Behind many machine learning systems are deep learning models (AlexNet)

which can provide high performance in a variety of applications, so long as the data seen at test time is similar to the training data. However, when there is a distribution mismatch, deep neural network classifiers tend to give high confidence predictions on anomalous test examples

(fooling_high_conf)

. This can invalidate the use of prediction probabilities as calibrated confidence estimates

(kilian), and makes detecting anomalous examples doubly important.

Several previous works seek to address these problems by giving deep neural network classifiers a means of assigning anomaly scores to inputs. These scores can then be used for detecting out-of-distribution (OOD) examples (hendrycks_baseline; kimin; pacanomaly)

. These approaches have been demonstrated to work surprisingly well for complex input spaces, such as images, text, and speech. Moreover, they do not require modeling the full data distribution, but instead can use heuristics for detecting unmodeled phenomena. Several of these methods detect unmodeled phenomena by using representations from only in-distribution data.

In this paper, we investigate a complementary method where we train models to detect unmodeled data by learning cues for whether an input is unmodeled. While it is difficult to model the full data distribution, we can learn effective heuristics for detecting out-of-distribution inputs by exposing the model to OOD examples, thus learning a more conservative concept of the inliers and enabling the detection of novel forms of anomalies. We propose leveraging diverse, realistic datasets for this purpose, with a method we call Outlier Exposure (OE). OE provides a simple and effective way to consistently improve existing methods for OOD detection.

Through numerous experiments, we extensively evaluate the broad applicability of Outlier Exposure. For multiclass neural networks, we provide thorough results on Computer Vision and Natural Language Processing tasks which show that Outlier Exposure can help anomaly detectors generalize to and perform well on unseen distributions of outliers, even on large-scale images. We also demonstrate that Outlier Exposure provides gains over several existing approaches to out-of-distribution detection. Our results also show the flexibility of Outlier Exposure, as we can train various models with different sources of outlier distributions. Additionally, we establish that Outlier Exposure can make density estimates of OOD samples significantly more useful for OOD detection. Finally, we demonstrate that Outlier Exposure improves the calibration of neural network classifiers in the realistic setting where a fraction of the data is OOD. Our code is made publicly available at

https://github.com/hendrycks/outlier-exposure.

2 Related Work

Out-of-Distribution Detection with Deep Networks.hendrycks_baseline demonstrate that a deep, pre-trained classifier has a lower maximum softmax probability on anomalous examples than in-distribution examples, so a classifier can conveniently double as a consistently useful out-of-distribution detector. Building on this work, devries attach an auxiliary branch onto a pre-trained classifier and derive a new OOD score from this branch. odin present a method which can improve performance of OOD detectors that use a softmax distribution. In particular, they make the maximum softmax probability more discriminative between anomalies and in-distribution examples by pre-processing input data with adversarial perturbations (goodfellowAdversarial). Unlike in our work, their parameters are tailored to each source of anomalies.
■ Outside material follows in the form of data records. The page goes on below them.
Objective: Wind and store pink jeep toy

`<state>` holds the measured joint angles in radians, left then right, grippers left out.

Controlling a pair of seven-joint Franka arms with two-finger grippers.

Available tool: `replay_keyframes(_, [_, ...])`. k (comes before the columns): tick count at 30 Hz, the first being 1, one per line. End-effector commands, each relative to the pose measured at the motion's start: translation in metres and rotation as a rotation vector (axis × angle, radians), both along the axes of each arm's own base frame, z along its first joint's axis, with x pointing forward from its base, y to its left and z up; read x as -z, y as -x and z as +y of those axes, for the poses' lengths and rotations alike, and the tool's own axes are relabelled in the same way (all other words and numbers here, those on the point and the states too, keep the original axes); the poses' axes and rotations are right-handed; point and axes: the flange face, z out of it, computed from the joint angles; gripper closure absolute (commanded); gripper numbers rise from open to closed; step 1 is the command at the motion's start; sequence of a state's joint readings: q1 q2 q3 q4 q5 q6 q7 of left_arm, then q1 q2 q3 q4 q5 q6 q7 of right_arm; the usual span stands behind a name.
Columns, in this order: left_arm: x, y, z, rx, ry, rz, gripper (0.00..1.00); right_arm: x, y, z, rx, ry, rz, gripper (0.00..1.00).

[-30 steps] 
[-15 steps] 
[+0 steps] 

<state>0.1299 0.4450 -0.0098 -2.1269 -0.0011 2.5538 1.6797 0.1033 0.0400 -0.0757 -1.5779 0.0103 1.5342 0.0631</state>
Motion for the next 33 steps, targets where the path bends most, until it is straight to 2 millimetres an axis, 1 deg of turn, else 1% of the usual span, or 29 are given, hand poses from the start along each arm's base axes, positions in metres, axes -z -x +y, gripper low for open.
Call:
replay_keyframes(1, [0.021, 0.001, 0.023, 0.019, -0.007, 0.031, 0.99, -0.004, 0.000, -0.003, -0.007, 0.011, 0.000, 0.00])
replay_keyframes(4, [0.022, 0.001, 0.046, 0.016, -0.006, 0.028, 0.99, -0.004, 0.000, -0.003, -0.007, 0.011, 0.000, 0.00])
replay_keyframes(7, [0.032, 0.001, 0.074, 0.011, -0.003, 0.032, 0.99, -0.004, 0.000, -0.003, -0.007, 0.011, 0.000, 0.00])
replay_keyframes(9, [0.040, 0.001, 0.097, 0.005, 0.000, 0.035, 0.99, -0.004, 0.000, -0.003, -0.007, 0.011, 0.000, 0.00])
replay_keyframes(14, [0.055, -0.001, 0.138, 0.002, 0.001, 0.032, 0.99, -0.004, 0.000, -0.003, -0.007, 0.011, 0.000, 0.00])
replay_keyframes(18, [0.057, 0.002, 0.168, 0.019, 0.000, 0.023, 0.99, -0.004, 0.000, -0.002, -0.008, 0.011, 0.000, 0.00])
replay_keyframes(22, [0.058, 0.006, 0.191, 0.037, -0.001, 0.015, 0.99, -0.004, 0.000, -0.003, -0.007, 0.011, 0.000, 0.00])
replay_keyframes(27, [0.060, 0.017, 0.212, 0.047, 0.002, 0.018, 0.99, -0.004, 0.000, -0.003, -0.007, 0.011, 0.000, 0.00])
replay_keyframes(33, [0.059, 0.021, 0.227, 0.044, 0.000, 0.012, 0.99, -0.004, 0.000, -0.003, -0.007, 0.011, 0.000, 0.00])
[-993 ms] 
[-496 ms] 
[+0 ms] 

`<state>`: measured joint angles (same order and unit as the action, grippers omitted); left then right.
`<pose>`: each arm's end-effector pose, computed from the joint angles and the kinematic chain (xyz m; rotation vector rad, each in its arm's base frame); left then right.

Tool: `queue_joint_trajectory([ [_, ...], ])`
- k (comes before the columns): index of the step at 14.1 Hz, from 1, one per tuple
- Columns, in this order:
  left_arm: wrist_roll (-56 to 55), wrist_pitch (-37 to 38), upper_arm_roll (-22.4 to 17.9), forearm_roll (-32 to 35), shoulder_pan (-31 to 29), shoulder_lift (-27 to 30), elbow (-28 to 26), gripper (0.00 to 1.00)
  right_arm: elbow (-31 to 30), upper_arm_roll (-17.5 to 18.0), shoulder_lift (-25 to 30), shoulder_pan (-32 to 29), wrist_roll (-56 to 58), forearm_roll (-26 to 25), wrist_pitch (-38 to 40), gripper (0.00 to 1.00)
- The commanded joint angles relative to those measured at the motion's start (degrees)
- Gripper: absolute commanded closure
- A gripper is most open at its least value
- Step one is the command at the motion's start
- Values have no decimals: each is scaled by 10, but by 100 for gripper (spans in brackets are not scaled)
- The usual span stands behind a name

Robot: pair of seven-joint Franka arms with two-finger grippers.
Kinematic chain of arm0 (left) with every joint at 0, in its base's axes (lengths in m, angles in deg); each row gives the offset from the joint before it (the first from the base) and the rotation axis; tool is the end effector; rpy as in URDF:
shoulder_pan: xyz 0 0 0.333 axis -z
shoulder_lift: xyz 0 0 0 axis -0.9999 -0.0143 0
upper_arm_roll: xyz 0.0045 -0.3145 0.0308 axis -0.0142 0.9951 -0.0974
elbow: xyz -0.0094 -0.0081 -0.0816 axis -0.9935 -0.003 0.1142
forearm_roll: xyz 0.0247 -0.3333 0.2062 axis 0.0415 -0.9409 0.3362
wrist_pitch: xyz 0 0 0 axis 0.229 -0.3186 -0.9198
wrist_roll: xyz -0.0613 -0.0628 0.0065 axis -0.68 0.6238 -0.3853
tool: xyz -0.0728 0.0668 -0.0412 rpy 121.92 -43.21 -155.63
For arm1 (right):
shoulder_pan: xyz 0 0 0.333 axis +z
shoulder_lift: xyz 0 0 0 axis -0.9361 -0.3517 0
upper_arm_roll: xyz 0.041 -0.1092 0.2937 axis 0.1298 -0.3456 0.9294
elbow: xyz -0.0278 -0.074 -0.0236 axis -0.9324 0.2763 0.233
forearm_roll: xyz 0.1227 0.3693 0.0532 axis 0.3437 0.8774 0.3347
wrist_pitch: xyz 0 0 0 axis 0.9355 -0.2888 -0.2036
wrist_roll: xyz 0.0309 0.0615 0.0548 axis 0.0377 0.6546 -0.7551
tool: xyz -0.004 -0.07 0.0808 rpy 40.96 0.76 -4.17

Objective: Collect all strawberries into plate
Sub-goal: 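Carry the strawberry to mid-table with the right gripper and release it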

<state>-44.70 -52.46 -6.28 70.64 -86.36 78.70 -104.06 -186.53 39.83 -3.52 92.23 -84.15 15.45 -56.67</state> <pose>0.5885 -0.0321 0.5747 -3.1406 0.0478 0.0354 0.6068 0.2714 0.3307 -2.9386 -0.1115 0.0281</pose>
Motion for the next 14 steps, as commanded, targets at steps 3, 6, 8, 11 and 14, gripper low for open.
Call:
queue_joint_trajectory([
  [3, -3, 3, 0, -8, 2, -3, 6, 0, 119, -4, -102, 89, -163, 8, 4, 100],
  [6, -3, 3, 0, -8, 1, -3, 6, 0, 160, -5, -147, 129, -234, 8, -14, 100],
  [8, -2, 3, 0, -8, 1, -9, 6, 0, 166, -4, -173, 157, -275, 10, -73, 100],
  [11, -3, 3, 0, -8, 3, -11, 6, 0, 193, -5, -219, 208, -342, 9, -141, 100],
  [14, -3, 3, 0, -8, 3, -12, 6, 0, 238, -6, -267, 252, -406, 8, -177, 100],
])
kimin train a classifier concurrently with a GAN (dcgan; gan), and the classifier is trained to have lower confidence on GAN samples. For each testing distribution of anomalies, they tune the classifier and GAN using samples from that out-distribution, as discussed in Appendix B of their work. Unlike odin; kimin, in this work we train our method without tuning parameters to fit specific types of anomaly test distributions, so our results are not directly comparable with their results. Many other works (vector_quant; conditioned; dirichlet; segmentation) also encourage the model to have lower confidence on anomalous examples. Recently, pacanomaly provide theoretical guarantees for detecting out-of-distribution examples under the assumption that a suitably powerful anomaly detector is available.

Utilizing Auxiliary Datasets. Outlier Exposure uses an auxiliary dataset entirely disjoint from test-time data in order to teach the network better representations for anomaly detection. goodfellowAdversarial train on adversarial examples to increased robustness. ruslan pre-train unsupervised deep models on a database of web images for stronger features. radfordsenti train an unsupervised network on a corpus of Amazon reviews for a month in order to obtain quality sentiment representations. zeiler2014visualizing

find that pre-training a network on the large ImageNet database

(imagenet) endows the network with general representations that are useful in many fine-tuning applications. webly; instagram show that representations learned from images scraped from the nigh unlimited source of search engines and photo-sharing websites improve object detection performance.

3 Outlier Exposure

We consider the task of deciding whether or not a sample is from a learned distribution called . Samples from are called “in-distribution,” and otherwise are said to be “out-of-distribution” (OOD) or samples from . In real applications, it may be difficult to know the distribution of outliers one will encounter in advance. Thus, we consider the realistic setting where is unknown. Given a parametrized OOD detector and an Outlier Exposure (OE) dataset , disjoint from , we train the model to discover signals and learn heuristics to detect whether a query is sampled from or . We find that these heuristics generalize to unseen distributions .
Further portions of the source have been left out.